SpaceX will launch one of its Falcon 9 rockets for a record-tying 13th time on Sunday morning (July 17), and you can watch it live.
A Falcon 9 carrying 53 of SpaceX’s Starlink internet satellites is scheduled to lift off at 10:20 a.m. EDT (1420 GMT) on Sunday from Cape Canaveral Space Force Station in Florida. Watch it here at Space.com, courtesy of SpaceX, or directly via the company (opens in new tab). Coverage will begin about 5 minutes before liftoff.
It will be the 13th launch for this Falcon 9’s first stage, tying a rocket reuse record that SpaceX set last month and matched just 10 days ago. The booster flying Sunday also helped loft SpaceX’s Demo-2 crewed test flight to the International Space Station, the RADARSAT Constellation Mission, the SXM-7 communications satellite and nine Starlink missions, SpaceX representatives said in a mission description (opens in new tab).

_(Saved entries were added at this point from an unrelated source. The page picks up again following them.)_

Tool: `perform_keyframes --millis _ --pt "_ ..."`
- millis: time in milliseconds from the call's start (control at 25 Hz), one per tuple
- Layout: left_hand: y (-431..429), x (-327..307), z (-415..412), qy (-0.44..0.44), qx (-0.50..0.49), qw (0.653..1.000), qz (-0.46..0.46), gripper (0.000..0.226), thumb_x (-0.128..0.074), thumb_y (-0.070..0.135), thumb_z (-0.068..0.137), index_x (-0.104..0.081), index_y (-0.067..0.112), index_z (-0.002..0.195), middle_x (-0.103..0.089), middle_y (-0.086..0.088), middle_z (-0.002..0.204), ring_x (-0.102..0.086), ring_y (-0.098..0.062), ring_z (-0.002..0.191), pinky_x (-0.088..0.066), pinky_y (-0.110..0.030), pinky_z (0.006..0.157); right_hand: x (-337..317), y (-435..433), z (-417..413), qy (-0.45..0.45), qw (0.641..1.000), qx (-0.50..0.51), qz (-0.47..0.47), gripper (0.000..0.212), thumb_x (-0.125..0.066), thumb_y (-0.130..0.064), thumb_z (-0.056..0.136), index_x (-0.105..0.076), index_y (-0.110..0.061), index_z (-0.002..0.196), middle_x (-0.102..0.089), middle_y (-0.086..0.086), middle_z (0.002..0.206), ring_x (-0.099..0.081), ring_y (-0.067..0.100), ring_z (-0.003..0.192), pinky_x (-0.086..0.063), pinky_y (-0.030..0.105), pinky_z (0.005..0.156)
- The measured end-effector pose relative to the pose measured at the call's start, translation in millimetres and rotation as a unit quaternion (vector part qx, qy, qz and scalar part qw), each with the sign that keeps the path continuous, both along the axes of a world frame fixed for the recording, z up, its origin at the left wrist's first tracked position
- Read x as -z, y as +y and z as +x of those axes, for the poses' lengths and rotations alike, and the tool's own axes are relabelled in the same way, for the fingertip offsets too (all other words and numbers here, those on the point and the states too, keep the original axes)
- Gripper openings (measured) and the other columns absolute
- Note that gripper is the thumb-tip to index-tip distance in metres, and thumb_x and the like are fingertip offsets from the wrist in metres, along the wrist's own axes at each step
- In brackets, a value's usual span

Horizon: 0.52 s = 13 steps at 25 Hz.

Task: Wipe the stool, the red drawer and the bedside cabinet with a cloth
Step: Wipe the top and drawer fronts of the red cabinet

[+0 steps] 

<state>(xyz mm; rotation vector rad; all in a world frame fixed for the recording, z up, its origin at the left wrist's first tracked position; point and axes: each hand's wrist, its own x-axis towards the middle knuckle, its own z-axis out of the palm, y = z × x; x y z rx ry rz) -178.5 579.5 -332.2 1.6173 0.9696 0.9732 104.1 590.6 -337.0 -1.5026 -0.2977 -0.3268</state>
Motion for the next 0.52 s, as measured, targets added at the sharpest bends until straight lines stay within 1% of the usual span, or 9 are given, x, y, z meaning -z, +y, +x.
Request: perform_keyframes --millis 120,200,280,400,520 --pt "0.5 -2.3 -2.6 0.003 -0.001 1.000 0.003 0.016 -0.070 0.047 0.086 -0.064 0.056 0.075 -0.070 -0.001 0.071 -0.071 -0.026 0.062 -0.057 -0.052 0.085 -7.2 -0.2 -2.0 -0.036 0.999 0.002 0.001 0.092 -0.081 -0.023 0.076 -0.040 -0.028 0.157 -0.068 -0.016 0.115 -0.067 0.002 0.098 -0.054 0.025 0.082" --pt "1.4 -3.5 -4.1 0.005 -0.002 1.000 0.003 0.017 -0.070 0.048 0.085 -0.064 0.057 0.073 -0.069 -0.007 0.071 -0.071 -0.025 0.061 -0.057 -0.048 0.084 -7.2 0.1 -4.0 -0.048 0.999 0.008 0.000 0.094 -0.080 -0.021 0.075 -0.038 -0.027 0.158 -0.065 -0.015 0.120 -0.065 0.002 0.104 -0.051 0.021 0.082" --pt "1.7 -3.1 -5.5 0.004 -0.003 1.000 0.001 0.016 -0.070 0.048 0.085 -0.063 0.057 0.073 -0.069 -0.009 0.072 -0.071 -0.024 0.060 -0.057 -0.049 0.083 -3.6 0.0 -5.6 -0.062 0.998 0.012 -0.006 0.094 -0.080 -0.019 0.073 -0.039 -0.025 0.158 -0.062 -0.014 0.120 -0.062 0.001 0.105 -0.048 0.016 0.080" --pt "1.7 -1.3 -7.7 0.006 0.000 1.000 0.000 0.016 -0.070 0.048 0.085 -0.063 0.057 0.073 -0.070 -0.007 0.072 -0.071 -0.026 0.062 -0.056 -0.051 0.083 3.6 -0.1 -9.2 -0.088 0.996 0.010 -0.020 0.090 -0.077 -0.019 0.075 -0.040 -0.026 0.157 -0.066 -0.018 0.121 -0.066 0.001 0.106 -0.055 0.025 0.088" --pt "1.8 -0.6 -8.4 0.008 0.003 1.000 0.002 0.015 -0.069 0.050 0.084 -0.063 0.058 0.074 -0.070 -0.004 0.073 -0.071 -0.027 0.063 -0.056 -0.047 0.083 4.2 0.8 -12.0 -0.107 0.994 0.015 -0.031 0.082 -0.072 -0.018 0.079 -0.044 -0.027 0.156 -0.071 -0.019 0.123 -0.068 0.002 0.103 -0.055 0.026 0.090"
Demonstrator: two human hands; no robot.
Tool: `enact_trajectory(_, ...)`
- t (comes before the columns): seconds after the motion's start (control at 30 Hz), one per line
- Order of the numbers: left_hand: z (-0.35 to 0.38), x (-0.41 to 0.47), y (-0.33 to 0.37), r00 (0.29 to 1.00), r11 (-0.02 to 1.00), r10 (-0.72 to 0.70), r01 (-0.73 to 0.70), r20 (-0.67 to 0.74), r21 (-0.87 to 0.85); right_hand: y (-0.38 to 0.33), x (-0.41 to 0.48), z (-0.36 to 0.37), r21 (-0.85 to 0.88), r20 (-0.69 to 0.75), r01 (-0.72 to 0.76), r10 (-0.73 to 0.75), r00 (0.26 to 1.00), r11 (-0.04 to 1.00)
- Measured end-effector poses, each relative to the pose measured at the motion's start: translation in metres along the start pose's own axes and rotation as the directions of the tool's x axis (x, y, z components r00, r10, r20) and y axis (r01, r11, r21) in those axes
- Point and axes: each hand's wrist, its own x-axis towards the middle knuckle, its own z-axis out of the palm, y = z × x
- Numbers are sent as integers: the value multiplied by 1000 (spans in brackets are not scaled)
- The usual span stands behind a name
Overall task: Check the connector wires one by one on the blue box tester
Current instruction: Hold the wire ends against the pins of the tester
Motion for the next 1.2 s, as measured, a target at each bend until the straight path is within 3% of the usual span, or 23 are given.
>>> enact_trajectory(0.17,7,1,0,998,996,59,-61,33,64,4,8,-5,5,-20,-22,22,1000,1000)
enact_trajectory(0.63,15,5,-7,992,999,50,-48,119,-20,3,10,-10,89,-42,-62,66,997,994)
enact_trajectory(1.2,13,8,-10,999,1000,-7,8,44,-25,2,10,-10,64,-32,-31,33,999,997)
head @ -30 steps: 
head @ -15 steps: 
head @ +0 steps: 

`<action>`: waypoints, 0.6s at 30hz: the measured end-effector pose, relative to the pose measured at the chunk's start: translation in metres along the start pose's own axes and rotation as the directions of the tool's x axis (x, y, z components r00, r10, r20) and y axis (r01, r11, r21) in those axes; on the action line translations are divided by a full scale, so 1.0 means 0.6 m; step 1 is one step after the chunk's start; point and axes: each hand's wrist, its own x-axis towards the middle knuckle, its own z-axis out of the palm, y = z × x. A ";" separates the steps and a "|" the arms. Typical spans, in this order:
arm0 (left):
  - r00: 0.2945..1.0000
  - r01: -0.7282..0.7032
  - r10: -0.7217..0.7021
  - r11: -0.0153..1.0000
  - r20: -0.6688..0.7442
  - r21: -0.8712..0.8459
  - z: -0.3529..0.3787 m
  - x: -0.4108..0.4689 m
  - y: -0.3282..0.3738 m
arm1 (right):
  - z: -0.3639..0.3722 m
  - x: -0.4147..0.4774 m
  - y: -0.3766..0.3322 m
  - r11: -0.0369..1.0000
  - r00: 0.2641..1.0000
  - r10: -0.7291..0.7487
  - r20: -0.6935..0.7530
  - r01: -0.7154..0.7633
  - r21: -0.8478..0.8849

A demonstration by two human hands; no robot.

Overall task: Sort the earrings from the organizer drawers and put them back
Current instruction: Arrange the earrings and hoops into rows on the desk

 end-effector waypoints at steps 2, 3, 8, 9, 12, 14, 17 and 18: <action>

Related: SpaceX’s Starlink megaconstellation launches in photos
And this booster will probably fly yet again, if all goes according to plan. A little less than nine minutes after liftoff, it will come down for a vertical landing on the SpaceX droneship Just Read the Instructions, which will be stationed in the Atlantic Ocean off the Florida coast.
The 53 Starlink satellites are scheduled to be deployed from the Falcon 9’s upper stage about seven minutes later, at 15.5 minutes after liftoff.
Sunday’s flight continues a very busy 2022 for SpaceX. The company has already launched 30 Falcon 9 missions this year, 17 of them dedicated Starlink flights.
Starlink is SpaceX’s huge constellation of broadband satellites. The company has launched more than 2,800 Starlink spacecraft to low Earth orbit to date, and many more will likely go up in the not-too-distant future: SpaceX has permission to loft 12,000 Starlink satellites, and it has applied for approval to launch 30,000 additional spacecraft on top of that.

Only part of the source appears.